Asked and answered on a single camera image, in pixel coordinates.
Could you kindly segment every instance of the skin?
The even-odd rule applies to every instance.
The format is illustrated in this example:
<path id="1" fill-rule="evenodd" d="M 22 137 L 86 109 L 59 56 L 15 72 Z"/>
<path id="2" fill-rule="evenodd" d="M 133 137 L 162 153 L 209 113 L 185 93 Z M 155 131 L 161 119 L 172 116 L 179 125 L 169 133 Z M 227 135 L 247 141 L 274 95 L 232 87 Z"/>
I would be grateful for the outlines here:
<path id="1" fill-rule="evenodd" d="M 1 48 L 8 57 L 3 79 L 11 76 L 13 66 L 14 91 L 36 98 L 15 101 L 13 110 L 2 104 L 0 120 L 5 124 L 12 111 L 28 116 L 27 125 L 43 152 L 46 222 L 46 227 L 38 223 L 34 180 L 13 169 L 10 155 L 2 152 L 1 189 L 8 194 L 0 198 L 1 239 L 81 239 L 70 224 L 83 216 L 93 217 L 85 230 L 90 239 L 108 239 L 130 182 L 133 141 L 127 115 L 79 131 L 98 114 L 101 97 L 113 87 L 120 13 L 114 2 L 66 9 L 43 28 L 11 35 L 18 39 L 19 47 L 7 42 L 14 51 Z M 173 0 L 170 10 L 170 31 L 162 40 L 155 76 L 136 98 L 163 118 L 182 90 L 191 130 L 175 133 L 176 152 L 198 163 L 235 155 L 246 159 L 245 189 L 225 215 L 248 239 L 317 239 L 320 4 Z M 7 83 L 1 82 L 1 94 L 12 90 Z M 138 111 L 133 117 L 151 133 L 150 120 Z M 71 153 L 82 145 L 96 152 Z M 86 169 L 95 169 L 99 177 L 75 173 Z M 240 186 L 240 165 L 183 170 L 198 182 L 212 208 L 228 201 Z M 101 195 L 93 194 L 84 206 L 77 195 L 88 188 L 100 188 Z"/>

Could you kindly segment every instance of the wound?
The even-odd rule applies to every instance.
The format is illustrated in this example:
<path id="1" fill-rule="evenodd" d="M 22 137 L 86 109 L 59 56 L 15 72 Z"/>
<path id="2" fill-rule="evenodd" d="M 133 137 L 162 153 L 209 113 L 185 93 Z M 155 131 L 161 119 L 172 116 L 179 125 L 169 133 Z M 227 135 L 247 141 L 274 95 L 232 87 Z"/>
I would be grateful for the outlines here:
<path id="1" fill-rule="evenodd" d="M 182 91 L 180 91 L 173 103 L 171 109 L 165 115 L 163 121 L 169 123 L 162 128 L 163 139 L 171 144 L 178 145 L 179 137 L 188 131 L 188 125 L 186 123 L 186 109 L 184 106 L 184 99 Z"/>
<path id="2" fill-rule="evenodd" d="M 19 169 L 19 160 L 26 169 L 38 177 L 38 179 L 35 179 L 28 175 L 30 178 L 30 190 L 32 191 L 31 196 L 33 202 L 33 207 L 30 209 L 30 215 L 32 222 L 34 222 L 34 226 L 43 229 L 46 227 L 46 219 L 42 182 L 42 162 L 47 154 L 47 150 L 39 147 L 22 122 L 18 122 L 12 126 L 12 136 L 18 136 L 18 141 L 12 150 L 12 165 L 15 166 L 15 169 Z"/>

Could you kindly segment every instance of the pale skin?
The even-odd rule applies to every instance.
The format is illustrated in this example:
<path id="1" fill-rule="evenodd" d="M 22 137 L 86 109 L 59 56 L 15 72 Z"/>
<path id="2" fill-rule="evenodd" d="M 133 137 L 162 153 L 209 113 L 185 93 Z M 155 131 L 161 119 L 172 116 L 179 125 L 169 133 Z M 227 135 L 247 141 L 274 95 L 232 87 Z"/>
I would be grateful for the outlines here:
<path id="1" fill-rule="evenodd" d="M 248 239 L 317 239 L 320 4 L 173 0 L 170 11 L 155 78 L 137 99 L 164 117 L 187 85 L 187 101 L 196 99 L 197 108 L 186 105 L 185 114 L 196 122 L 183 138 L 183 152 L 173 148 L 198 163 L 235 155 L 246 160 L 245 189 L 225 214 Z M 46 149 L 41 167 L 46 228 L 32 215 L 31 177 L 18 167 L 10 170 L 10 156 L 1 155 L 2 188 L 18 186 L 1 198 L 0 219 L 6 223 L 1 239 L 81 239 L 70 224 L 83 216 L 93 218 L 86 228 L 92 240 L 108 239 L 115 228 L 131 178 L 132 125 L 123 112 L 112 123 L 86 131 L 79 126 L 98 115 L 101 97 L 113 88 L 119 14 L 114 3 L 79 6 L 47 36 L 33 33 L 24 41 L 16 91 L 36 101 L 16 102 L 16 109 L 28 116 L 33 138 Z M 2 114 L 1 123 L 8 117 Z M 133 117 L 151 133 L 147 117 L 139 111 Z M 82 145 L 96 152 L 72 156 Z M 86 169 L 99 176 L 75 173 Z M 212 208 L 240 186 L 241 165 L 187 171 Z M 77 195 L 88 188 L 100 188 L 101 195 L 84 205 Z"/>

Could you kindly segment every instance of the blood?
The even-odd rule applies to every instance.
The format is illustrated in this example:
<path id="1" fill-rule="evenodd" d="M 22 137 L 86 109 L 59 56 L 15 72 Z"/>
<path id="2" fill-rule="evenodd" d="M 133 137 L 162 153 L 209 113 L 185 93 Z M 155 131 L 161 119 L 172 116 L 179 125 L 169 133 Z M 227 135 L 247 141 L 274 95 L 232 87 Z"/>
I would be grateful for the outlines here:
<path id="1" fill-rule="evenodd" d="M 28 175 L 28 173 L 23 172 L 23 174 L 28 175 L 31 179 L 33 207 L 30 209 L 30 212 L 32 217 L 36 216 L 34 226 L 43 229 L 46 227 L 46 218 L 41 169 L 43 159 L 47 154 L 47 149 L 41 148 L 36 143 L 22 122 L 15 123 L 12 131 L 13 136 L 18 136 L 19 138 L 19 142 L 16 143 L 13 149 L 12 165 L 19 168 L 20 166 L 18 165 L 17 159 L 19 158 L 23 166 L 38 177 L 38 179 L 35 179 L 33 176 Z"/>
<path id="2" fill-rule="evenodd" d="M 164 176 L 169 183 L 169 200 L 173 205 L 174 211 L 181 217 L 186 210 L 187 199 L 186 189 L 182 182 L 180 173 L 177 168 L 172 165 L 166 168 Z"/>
********************
AIM OF THE EXERCISE:
In the entries above, identify each line that includes the string "kindly", then copy it.

TASK OUTPUT:
Could you kindly segment every instance of the skin?
Could you kindly segment every instance of the wound?
Could you kindly segment every instance of the pale skin?
Could you kindly segment every instance of the blood?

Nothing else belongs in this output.